# Bohrer passe nicht trotz richtigem Bohrfutter



## Knogle (5. Oktober 2015)

Bohrer passe nicht trotz richtigem Bohrfutter

Der Titel sagt alles

Meine Maschine hat SDS Plus

Der eine Bohrer lief bisher Jahre lang, deshalb habe ich mir einen neuen SDS Plus Bohrer gekauft, jedoch passt der aus irgendeinem Grund nicht rein.

Bitte um Rat


----------



## Aemkeisdna (5. Oktober 2015)

Futter eine weg? Evtl kein Fett benutzt bzw mach mal Fett rein. 

Wenn nicht neues Futter und alles ist IO


----------



## Knogle (5. Oktober 2015)

Hab einen Bosch PBH 220RE


----------



## True Monkey (5. Oktober 2015)

Dafür das dein  "neuer" Bohrer nicht ins Bohrfutter passt sieht er aber ganz schön gebraucht aus


----------



## Knogle (5. Oktober 2015)

True Monkey schrieb:


> Dafür das dein  "neuer" Bohrer nicht ins Bohrfutter passt sieht er aber ganz schön gebraucht aus



Ja, habe den in meiner Schlagbohrmaschine von Bosch mit Zahnkranzbohrfutter verwendet aus den 70ern, hat aber nicht so hingehauen, in normale Waende schon, aber nicht in die Decke


----------



## shootme55 (5. Oktober 2015)

Und dann enpfiehst eine blaue Bosch?! Gutes Werkzeug kommt aus dem Fürstentum...

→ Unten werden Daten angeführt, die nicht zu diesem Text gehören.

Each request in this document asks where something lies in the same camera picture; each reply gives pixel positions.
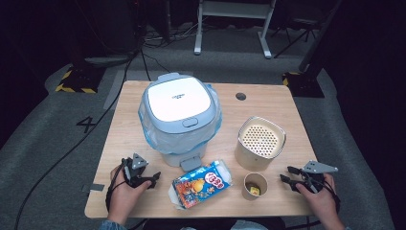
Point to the white metal desk frame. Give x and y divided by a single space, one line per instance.
234 9

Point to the person's left hand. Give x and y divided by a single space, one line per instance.
123 195

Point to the white and blue pedal bin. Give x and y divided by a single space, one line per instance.
178 99

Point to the yellow wrapper piece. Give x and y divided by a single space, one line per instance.
254 191

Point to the perforated metal canister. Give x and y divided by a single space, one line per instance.
252 159

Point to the grey tape piece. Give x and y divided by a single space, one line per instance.
94 187

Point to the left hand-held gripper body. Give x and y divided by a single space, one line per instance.
137 162

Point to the blue snack bag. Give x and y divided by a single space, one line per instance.
198 187

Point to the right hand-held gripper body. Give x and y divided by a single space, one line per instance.
319 172

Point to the black tripod stand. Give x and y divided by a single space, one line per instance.
297 35

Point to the black base with striped tape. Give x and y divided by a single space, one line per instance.
81 80
304 84

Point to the person's right hand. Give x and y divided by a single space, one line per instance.
319 201

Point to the brown paper cup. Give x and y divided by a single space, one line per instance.
246 191

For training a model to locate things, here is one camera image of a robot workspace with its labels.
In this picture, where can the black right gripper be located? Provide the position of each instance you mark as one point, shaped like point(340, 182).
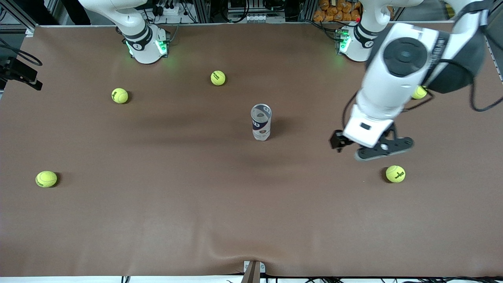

Vielleicht ein Grat am SDS gewesen der dir jetzt das Futter blockiert.

Hast du einen Futterspray?


----------



## TheBadFrag (5. Oktober 2015)

Ich würde das Futter mal fetten. Der Bohrer sollte auf jeden Fall passen, SDS Plus ist SDS Plus, da sind die Maße genormt. Eventuell klemmt das Futter.

Oder hast du vielleicht den Bohrer beim einspannen in ein normales Bohrfutter geschädigt/die Nut irgendwo verdrückt?


----------



## shootme55 (5. Oktober 2015)

Und dann enpfiehst eine blaue Bosch?! Gutes Werkzeug kommt aus dem Fürstentum...

Vielleicht ein Grat am SDS gewesen der dir jetzt das Futter blockiert.


Hast du einen Futterspray? Vielleicht mal einsetzen.

Ziegel mit einer Schlagbohrmaschine bohren geht, aber bei Beton gehts praktisch nur mit Bohrhammern.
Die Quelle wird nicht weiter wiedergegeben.